Repeat exactly the lines from the first line of the records through the line containing "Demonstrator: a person", and nothing more.

ENTRIES SUPPLIED —
--- START ---

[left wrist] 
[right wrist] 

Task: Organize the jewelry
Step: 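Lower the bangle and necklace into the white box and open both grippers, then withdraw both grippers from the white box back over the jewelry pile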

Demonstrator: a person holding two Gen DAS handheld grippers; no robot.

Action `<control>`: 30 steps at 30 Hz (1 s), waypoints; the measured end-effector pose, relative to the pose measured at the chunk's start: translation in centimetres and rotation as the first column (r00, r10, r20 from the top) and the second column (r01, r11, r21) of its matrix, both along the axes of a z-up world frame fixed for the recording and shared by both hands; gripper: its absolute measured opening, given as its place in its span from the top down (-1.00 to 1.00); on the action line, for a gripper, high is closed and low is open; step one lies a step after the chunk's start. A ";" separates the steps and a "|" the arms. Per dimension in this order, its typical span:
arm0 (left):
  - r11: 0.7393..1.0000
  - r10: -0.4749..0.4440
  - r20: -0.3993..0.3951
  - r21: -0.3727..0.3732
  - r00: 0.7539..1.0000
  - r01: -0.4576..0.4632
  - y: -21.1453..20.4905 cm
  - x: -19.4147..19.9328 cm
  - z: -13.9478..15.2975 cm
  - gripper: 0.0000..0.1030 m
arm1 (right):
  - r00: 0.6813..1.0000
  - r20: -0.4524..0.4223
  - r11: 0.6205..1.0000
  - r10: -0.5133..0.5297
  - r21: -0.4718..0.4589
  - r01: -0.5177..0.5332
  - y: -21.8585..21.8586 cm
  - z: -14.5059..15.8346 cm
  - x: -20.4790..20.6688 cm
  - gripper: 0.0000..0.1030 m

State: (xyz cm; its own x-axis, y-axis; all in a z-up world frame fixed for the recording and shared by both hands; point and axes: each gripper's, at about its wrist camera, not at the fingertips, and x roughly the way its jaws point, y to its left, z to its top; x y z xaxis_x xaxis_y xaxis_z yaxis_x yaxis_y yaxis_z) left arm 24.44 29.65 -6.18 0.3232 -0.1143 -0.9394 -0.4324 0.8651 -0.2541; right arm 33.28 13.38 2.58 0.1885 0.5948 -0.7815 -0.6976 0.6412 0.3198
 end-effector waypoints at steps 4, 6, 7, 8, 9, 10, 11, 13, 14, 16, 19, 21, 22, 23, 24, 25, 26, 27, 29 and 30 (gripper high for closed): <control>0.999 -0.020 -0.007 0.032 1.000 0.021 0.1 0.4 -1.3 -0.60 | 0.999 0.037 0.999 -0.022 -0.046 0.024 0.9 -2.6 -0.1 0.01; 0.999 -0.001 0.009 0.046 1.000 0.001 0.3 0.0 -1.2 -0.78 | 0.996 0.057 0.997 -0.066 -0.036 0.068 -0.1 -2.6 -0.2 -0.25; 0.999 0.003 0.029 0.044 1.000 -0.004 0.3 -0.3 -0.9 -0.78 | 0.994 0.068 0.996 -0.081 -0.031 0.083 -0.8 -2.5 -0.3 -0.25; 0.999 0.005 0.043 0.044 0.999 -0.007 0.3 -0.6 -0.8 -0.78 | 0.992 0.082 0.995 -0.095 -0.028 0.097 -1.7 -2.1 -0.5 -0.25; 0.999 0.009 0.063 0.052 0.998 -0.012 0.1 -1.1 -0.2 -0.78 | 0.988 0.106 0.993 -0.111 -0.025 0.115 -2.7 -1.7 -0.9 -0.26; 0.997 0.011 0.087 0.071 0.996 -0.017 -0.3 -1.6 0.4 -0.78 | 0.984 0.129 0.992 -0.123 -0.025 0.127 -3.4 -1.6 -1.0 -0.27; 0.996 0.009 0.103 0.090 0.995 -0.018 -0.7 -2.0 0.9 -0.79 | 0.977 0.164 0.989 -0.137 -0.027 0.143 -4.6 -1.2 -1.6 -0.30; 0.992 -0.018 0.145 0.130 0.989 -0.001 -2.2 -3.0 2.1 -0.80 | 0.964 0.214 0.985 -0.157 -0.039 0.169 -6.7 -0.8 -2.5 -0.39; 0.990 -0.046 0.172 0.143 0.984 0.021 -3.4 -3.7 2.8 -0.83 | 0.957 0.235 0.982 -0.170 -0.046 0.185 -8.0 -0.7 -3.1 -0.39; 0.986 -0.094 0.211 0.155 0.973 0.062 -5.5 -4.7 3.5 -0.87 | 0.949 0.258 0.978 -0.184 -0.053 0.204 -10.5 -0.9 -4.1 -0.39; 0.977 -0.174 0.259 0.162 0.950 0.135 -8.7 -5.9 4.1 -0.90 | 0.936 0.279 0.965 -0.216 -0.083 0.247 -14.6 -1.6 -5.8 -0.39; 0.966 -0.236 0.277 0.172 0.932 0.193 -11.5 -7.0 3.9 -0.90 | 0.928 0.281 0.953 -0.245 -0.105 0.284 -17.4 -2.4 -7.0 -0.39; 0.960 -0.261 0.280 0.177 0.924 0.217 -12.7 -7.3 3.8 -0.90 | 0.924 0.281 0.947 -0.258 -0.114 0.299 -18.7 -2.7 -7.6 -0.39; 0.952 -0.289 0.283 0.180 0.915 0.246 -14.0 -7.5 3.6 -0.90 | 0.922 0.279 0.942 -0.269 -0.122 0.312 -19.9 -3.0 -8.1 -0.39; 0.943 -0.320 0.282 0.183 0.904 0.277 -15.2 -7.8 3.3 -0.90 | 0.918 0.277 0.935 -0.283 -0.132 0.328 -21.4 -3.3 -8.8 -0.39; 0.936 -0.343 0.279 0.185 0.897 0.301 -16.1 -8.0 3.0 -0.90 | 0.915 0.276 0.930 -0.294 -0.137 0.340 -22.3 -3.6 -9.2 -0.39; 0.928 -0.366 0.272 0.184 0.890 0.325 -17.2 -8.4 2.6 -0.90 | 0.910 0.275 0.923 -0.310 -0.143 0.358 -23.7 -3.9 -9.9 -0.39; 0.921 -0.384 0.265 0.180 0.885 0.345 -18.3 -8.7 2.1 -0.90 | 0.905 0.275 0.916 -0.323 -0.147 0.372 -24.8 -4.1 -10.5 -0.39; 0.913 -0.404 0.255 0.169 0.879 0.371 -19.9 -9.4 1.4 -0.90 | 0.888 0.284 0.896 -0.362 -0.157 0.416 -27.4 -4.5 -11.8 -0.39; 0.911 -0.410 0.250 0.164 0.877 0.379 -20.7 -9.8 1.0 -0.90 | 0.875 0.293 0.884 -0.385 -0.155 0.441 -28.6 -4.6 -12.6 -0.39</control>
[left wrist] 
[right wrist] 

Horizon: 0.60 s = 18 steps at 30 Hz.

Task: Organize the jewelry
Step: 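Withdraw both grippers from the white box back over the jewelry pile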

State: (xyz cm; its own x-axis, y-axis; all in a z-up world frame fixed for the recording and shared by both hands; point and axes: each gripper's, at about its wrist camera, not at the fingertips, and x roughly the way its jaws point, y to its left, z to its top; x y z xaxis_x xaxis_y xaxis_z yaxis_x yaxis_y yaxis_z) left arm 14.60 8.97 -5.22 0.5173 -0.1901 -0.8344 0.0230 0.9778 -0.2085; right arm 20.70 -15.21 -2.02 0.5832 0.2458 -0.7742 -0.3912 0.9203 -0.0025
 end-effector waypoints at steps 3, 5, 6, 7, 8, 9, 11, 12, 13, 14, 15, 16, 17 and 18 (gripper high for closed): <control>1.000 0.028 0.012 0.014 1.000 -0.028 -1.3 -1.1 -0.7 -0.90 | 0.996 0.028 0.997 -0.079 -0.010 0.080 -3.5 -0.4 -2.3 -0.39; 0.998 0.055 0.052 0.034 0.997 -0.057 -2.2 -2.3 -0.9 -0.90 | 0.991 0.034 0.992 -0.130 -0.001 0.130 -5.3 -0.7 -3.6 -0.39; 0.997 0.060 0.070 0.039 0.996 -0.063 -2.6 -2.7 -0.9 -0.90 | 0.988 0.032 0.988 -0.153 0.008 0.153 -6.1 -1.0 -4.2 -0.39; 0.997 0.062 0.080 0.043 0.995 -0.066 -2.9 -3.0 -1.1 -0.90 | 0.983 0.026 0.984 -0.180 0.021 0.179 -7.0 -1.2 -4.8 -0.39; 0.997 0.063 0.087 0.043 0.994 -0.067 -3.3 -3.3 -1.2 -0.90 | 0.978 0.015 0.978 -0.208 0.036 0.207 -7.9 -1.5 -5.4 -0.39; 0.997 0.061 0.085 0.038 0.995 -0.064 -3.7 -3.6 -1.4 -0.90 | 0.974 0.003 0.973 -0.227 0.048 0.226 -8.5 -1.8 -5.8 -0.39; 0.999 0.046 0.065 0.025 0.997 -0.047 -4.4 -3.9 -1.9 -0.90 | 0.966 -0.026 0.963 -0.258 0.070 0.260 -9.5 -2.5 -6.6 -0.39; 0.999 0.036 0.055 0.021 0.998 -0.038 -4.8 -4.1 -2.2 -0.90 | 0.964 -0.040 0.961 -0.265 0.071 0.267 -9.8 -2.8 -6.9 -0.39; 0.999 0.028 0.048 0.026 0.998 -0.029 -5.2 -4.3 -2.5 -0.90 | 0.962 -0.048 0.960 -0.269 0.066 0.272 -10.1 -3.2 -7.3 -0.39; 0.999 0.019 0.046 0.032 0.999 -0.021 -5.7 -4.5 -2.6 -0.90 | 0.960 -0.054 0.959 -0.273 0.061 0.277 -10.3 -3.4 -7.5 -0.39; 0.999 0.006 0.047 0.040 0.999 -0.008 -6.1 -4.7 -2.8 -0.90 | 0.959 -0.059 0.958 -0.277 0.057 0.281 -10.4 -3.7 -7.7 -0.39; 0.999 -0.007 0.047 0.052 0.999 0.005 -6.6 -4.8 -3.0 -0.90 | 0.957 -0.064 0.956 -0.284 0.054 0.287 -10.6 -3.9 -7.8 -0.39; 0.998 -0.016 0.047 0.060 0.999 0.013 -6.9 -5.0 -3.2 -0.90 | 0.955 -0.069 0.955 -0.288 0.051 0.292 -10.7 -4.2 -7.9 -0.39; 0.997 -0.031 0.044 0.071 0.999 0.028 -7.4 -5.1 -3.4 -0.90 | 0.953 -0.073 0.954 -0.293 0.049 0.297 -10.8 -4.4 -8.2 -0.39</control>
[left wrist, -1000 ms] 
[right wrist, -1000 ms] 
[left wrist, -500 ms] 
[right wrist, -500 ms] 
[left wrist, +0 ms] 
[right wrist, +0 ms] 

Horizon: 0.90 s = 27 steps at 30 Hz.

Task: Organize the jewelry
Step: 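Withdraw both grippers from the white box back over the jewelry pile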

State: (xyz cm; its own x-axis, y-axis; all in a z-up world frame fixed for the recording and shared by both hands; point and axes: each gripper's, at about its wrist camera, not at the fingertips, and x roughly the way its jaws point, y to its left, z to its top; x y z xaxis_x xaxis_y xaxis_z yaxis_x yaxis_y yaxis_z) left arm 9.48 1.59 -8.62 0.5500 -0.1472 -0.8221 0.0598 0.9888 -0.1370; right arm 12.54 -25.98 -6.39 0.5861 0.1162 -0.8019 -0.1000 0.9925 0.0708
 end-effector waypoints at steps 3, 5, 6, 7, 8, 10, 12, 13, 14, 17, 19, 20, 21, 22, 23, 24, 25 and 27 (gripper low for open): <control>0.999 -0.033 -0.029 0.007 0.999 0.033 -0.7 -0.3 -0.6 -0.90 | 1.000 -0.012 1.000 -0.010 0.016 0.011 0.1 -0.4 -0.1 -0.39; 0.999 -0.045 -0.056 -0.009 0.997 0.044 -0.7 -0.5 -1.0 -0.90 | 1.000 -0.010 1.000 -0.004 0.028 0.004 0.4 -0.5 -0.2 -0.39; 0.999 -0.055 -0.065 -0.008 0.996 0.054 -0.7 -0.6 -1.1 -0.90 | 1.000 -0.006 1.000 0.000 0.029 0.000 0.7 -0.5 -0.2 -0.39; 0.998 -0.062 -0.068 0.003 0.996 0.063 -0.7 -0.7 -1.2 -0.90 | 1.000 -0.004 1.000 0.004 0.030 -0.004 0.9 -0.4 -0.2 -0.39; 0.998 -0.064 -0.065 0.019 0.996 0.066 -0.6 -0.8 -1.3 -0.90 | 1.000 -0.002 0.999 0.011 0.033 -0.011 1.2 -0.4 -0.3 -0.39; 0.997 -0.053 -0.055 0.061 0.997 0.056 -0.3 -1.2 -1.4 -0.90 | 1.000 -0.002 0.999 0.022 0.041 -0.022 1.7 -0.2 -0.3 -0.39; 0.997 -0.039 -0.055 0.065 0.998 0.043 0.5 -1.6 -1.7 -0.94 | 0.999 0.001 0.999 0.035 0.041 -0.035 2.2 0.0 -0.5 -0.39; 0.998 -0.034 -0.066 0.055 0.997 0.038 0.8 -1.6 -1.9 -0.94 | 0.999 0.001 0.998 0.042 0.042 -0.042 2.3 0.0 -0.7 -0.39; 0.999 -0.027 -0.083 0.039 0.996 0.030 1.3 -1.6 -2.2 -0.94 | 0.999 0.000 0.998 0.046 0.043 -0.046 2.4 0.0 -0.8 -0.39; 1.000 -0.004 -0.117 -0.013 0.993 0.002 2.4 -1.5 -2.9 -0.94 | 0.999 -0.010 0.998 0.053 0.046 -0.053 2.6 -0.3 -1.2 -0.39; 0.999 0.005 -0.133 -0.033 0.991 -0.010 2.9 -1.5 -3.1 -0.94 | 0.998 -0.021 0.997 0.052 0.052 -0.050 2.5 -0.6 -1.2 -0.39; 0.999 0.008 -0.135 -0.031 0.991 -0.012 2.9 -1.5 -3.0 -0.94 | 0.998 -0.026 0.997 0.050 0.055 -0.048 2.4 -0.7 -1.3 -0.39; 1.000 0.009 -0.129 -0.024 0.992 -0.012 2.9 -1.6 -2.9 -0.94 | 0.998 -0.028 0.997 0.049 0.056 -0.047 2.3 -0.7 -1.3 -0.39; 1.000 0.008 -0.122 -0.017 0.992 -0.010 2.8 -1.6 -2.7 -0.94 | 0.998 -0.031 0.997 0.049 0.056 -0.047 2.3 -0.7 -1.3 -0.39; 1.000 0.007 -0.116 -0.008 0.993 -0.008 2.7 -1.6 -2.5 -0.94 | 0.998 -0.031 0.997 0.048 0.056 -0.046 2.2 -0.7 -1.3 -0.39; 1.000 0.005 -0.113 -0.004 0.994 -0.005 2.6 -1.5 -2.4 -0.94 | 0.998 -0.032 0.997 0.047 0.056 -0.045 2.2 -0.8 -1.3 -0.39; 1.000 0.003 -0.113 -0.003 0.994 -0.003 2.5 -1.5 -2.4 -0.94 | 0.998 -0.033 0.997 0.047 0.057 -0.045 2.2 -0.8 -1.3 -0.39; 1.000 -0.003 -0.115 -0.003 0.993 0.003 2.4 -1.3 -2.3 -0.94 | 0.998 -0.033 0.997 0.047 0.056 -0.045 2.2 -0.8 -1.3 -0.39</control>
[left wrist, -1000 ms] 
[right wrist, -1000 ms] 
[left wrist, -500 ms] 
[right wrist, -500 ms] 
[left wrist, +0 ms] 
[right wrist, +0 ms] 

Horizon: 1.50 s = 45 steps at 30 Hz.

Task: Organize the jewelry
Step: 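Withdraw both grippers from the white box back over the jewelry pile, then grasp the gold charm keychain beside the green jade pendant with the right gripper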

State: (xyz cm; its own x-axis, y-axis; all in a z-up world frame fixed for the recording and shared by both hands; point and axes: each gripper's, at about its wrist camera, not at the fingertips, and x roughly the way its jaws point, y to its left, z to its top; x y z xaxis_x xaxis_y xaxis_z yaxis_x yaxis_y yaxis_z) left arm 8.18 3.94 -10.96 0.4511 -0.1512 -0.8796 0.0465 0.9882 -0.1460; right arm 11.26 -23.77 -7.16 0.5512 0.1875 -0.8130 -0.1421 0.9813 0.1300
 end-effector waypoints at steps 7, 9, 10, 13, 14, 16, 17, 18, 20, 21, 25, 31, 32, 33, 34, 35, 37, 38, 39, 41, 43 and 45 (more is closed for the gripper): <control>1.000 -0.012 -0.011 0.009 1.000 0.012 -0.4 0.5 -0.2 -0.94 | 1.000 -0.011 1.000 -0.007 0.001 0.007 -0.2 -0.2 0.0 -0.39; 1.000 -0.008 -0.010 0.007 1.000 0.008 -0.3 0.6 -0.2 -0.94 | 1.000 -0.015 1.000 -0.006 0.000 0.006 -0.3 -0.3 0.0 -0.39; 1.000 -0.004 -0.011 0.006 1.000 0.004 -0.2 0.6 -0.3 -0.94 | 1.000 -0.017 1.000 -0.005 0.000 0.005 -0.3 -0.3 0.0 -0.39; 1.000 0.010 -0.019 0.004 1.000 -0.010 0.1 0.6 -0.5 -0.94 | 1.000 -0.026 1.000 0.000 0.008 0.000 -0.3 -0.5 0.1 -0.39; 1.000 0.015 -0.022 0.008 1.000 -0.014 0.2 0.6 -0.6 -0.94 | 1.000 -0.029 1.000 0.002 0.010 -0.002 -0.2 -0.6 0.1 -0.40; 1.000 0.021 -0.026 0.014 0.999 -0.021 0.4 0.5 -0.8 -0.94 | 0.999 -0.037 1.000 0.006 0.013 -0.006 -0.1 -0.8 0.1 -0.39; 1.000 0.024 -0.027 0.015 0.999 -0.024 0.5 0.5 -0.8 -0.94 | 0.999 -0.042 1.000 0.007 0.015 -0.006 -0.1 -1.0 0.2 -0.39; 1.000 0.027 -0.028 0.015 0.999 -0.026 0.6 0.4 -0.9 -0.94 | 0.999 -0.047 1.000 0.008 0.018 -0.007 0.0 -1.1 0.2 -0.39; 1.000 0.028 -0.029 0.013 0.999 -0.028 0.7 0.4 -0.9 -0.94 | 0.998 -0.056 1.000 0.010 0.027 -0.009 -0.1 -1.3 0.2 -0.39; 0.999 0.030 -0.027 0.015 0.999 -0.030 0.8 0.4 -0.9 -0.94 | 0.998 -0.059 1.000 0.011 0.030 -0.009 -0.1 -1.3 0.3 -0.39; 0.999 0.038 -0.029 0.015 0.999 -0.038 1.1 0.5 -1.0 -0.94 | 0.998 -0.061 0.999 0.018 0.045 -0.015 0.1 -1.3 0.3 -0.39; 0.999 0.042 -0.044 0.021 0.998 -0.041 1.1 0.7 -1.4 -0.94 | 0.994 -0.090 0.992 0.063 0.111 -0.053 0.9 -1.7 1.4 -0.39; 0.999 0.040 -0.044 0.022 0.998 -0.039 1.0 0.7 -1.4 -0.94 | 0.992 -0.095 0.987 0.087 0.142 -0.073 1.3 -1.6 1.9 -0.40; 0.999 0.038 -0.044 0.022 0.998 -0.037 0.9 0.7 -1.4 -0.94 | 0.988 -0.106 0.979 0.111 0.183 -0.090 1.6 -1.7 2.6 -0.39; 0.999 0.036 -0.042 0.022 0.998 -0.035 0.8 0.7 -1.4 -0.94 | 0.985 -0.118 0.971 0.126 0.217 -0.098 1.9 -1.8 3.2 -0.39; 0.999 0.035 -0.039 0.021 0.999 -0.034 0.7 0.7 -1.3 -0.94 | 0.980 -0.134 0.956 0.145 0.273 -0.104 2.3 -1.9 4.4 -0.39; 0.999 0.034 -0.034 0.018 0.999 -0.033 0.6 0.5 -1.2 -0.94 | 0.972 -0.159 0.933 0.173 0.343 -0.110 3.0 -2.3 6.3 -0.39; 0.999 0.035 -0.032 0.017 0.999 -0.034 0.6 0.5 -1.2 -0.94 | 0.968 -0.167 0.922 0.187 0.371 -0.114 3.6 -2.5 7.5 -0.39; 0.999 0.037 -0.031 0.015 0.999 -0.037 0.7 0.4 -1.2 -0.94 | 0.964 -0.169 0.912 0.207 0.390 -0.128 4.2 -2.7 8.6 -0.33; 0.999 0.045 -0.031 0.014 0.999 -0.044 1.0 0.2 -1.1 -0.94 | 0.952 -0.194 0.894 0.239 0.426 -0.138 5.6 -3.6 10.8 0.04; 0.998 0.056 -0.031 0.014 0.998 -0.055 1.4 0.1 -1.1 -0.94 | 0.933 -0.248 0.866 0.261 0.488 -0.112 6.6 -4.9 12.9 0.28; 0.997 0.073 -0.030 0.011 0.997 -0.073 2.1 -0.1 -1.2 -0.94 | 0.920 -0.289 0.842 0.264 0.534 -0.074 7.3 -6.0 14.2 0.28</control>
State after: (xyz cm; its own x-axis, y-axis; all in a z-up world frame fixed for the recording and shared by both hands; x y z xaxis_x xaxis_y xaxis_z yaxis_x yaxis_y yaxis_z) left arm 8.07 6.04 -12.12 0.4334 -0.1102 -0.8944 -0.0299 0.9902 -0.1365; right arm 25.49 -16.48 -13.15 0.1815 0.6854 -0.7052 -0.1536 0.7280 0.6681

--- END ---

TASK SOLUTION —
[left wrist] 
[right wrist] 

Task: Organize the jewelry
Step: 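Lower the bangle and necklace into the white box and open both grippers, then withdraw both grippers from the white box back over the jewelry pile
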
Demonstrator: a person holding two Gen DAS handheld grippers; no robot.

Nothing else belongs in the output.